It seemed like they had a list of possible answers on their interview script and I had gone way off of it. Now, the funny thing was I couldn't think of the sorting solution or the comparing dictionary solution, and I had a correct and well-explained answer that was superior in runtime and memory requirements (and before you object with arbitrary length words and integer overflow I'm just going to stop you with replacing the product of the primes with the sum of their logs and . . . I can explain but this margin is too small to contain). I could only think of really dumb things, like calculating every possible permutation of every single word and comparing them exactly. In fact I was kind of taking a perverse delight in trying to figure out the most inefficient way I could answer their question, seeing how I was very certain there was no better answer than what I had already come up with first. They kept asking me, "is there another way you could do this? Faster than comparing all permutations?" and I kept returning to my prime number solution and they kept saying "but is there ANOTHER WAY you could do this?" Round and round this went and I never got the solution they were looking for, whatever it was.

I don't even remember the rest of the interview process as I had the distinct feeling that it ended prematurely. I didn't catch that at the time since this was to be the first of my in-person interviews in the tech world, but looking back I'm sure they hadn't originally planned on hustling me out the door after a half-hearted tour of the loft workspace.

There are of course two sides to every story, and I'm sure there's someone from Kaggle who tells a story about a leather-clad sweaty-toothed madman who kept prattling on about his dead professor trying to score sympathy points and who gesticulated wildly for an hour while screaming FUNDAMENTAL THEOREM OF ARITHMETIC in a poorly disguised Southern accent. But, regardless of their perspective I can definitely assert that was the worst interview I'd ever had. I went 'home' to buy some calamine lotion, call my insurance company, and tell my mom that the interview at the 'dream job' didn't quite pan out.

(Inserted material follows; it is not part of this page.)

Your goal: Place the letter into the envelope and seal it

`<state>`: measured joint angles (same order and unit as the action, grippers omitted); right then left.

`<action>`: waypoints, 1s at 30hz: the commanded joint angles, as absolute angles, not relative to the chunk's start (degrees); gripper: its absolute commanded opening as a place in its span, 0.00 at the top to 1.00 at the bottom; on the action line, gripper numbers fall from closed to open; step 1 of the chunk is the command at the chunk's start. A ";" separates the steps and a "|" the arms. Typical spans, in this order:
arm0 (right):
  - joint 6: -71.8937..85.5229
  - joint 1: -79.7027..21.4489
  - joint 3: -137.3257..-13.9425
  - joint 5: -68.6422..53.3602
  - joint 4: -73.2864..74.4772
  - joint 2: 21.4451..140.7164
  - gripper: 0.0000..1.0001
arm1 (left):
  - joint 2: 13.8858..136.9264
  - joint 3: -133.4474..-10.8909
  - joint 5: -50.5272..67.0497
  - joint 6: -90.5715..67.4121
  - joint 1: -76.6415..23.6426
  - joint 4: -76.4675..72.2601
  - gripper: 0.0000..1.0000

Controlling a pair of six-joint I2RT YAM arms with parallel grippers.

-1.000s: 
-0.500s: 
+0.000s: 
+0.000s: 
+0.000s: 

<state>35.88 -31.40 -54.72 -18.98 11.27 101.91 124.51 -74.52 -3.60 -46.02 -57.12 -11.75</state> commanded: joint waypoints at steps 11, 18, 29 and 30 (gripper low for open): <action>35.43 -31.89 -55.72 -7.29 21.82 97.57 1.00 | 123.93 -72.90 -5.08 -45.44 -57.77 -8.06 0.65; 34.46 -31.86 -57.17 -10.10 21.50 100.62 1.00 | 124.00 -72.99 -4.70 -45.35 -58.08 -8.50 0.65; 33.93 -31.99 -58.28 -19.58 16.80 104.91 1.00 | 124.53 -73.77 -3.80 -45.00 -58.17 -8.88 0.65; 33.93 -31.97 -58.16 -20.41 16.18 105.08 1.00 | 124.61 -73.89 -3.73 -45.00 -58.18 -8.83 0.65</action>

Thank you, this is the best HN comment i have read in a year (or possibly more)!

Your solution to the anagram problem is very ingenious, indeed. I have seen this question a bunch of times and know all the "standard" approaches - but your solution, which i've never heard of before, is correct, clever and far superior. Kudos to you for coming up with it under such stressful conditions!

Your description of the interview process is very sad. The interviewers' attitudes and response induced an icky feeling in me.

I think that the attitude you encountered at Kaggle is an artifact of rather poor quality, insecure and insufficiently experienced / accomplished engineers. Whenever i interact with really accomplished and senior technical people, the conversations tend to be of stellar quality - they like to discuss actual past work in depth, are able to comprehend new and (perhaps unusual to them) concepts, and are generally a lot more respectful and pleasant. On the other hand, everything you described reeks of junior, inexperienced and rather insecure technical talent.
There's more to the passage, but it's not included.